• [Material to process]:
┏━━

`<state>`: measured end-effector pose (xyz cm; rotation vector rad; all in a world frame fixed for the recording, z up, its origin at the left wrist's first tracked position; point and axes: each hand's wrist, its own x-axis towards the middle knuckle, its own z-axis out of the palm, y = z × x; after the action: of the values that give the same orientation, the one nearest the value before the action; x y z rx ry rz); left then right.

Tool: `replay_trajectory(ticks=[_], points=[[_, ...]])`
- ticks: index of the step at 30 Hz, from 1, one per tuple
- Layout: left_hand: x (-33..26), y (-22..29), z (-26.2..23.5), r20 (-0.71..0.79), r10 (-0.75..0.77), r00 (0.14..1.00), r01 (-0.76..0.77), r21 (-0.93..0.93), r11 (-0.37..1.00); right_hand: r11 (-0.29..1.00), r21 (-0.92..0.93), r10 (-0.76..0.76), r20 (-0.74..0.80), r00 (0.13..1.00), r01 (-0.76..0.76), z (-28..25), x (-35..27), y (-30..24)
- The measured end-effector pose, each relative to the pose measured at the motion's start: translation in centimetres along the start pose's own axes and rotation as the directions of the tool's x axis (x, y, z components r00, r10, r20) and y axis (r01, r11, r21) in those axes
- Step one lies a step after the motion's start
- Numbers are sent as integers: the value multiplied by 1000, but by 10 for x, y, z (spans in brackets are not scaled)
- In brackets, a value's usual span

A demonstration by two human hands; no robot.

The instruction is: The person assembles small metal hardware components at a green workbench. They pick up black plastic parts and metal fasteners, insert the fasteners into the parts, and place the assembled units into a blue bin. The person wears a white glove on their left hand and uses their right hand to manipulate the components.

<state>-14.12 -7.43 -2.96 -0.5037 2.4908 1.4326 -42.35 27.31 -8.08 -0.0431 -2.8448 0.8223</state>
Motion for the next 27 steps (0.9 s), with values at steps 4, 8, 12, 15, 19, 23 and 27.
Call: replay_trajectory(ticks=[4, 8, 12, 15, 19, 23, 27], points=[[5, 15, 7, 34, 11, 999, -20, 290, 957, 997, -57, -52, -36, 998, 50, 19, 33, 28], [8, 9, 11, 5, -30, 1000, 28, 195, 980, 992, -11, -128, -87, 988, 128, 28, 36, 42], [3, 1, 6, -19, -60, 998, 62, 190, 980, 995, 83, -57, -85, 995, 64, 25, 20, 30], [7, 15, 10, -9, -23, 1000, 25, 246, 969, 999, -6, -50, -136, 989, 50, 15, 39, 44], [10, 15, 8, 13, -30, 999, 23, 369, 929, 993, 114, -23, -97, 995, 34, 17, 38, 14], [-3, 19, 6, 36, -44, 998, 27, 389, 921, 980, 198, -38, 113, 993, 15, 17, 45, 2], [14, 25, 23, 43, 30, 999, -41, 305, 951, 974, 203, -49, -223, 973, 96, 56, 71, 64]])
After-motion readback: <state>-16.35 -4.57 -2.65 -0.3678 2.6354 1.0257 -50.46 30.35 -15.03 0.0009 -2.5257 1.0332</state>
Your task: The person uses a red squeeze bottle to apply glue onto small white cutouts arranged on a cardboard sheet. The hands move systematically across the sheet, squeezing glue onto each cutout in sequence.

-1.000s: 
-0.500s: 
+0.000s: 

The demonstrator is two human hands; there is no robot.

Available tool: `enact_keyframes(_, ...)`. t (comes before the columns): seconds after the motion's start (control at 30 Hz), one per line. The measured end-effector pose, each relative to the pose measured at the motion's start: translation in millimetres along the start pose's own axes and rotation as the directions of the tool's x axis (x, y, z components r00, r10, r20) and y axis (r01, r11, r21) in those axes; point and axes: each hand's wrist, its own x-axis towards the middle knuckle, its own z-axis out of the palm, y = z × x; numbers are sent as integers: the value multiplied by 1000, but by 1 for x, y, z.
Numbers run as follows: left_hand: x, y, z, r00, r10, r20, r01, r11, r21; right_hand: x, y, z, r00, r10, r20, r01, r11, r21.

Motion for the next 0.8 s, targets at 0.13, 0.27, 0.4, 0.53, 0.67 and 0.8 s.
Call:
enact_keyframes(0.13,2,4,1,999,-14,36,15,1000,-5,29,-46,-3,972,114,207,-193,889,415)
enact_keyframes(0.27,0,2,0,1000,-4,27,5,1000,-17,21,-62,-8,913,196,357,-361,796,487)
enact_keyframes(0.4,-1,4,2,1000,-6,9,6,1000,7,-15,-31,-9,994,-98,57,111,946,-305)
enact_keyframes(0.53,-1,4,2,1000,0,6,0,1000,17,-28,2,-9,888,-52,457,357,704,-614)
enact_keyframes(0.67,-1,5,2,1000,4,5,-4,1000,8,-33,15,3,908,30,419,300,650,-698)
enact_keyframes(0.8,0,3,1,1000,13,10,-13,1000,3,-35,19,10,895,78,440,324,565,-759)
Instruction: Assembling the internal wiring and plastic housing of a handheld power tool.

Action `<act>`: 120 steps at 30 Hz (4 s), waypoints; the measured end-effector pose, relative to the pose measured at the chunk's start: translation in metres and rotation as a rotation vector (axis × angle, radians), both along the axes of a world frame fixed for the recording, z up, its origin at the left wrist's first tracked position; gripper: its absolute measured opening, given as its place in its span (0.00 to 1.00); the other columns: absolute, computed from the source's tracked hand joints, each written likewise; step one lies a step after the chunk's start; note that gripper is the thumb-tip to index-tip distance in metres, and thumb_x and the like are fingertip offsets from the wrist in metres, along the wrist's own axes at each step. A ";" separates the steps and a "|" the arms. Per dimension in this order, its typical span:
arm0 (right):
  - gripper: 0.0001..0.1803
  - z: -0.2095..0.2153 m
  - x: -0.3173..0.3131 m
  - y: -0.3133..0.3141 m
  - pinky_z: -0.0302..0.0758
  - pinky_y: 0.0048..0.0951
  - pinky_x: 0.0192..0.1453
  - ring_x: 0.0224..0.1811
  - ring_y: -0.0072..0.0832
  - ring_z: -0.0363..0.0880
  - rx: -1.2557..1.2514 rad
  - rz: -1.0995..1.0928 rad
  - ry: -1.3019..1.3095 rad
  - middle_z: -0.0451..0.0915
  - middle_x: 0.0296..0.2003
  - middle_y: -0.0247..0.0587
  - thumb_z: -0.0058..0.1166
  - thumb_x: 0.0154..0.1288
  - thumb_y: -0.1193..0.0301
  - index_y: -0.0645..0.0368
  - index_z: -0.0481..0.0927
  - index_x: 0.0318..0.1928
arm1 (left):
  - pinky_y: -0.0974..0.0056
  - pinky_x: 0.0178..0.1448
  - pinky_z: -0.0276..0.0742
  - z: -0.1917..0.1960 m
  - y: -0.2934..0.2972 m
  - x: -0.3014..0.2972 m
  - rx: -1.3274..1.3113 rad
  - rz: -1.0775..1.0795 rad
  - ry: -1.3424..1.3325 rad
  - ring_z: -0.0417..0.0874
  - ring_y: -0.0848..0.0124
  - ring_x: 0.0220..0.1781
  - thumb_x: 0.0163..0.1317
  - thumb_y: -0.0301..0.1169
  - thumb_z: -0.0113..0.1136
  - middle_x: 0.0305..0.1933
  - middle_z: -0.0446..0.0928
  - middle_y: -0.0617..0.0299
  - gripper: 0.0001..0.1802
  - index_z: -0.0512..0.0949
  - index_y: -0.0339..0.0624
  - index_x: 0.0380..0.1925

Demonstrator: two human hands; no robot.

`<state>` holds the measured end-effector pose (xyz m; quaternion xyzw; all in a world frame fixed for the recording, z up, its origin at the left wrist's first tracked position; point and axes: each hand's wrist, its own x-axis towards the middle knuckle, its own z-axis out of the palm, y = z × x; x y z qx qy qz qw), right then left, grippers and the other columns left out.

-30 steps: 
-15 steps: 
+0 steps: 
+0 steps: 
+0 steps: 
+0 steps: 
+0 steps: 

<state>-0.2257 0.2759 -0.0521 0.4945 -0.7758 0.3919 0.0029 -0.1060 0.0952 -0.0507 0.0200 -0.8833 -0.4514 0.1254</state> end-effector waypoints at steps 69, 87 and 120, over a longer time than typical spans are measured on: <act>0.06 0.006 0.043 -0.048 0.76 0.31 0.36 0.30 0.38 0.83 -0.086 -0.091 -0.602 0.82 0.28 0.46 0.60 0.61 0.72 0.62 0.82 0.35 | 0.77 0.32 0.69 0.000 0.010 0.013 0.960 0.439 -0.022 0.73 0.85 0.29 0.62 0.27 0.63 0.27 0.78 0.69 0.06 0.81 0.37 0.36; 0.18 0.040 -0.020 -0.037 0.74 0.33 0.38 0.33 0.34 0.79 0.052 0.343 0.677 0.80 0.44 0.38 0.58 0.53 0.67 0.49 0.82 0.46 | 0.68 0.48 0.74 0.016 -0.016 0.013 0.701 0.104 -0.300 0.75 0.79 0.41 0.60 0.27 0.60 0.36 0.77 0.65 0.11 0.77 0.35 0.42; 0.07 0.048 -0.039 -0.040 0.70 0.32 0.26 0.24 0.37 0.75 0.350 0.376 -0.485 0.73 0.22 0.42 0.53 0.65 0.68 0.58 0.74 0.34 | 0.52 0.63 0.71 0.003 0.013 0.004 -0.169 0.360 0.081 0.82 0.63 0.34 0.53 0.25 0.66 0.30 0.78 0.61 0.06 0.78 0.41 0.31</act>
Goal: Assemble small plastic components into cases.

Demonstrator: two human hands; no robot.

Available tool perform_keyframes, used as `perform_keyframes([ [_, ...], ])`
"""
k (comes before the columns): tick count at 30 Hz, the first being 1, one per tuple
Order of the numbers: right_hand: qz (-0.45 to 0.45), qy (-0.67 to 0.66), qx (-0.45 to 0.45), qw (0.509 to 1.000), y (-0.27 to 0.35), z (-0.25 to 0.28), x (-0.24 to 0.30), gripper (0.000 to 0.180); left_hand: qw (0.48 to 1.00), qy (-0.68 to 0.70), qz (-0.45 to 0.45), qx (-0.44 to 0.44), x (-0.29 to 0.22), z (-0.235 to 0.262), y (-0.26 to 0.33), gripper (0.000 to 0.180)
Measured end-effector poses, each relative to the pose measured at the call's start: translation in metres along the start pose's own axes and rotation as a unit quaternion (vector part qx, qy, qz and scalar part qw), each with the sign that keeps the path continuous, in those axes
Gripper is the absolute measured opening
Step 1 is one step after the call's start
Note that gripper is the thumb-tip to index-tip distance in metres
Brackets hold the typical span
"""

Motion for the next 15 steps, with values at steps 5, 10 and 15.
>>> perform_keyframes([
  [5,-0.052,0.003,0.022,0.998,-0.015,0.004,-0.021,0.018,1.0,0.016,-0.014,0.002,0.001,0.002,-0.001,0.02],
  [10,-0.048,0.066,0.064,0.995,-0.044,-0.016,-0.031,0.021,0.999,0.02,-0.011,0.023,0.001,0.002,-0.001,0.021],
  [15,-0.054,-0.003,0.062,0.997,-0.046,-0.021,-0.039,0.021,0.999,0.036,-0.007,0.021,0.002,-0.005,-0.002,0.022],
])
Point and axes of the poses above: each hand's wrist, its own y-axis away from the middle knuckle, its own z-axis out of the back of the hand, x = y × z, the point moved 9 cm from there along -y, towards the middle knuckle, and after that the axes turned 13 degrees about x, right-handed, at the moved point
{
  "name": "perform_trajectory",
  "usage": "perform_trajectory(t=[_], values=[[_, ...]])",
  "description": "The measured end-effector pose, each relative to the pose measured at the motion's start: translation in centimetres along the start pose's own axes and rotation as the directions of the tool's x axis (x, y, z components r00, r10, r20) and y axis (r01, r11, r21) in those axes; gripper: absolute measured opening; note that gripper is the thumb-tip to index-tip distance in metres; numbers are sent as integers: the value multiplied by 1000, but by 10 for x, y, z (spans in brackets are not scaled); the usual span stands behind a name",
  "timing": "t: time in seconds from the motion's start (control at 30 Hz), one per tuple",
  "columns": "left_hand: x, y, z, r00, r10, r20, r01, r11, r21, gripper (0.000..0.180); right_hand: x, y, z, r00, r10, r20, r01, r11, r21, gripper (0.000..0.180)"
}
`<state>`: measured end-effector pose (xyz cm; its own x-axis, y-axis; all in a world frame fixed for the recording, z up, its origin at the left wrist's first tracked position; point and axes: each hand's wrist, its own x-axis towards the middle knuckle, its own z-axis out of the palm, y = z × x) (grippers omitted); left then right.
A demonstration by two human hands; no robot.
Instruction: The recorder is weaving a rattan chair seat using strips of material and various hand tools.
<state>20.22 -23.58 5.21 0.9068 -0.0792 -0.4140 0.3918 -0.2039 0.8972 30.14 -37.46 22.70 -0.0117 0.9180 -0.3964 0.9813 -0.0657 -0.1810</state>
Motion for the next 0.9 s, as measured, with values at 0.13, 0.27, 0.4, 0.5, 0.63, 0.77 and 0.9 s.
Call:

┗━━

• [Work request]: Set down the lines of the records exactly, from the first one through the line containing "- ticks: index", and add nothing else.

• [Problem solution]:
`<state>`: measured end-effector pose (xyz cm; rotation vector rad; all in a world frame fixed for the recording, z up, its origin at the left wrist's first tracked position; point and axes: each hand's wrist, its own x-axis towards the middle knuckle, its own z-axis out of the palm, y = z × x; after the action: of the values that give the same orientation, the one nearest the value before the action; x y z rx ry rz); left then right.

Tool: `replay_trajectory(ticks=[_], points=[[_, ...]])`
- ticks: index of the step at 30 Hz, from 1, one per tuple

This exercise has been worked through to completion.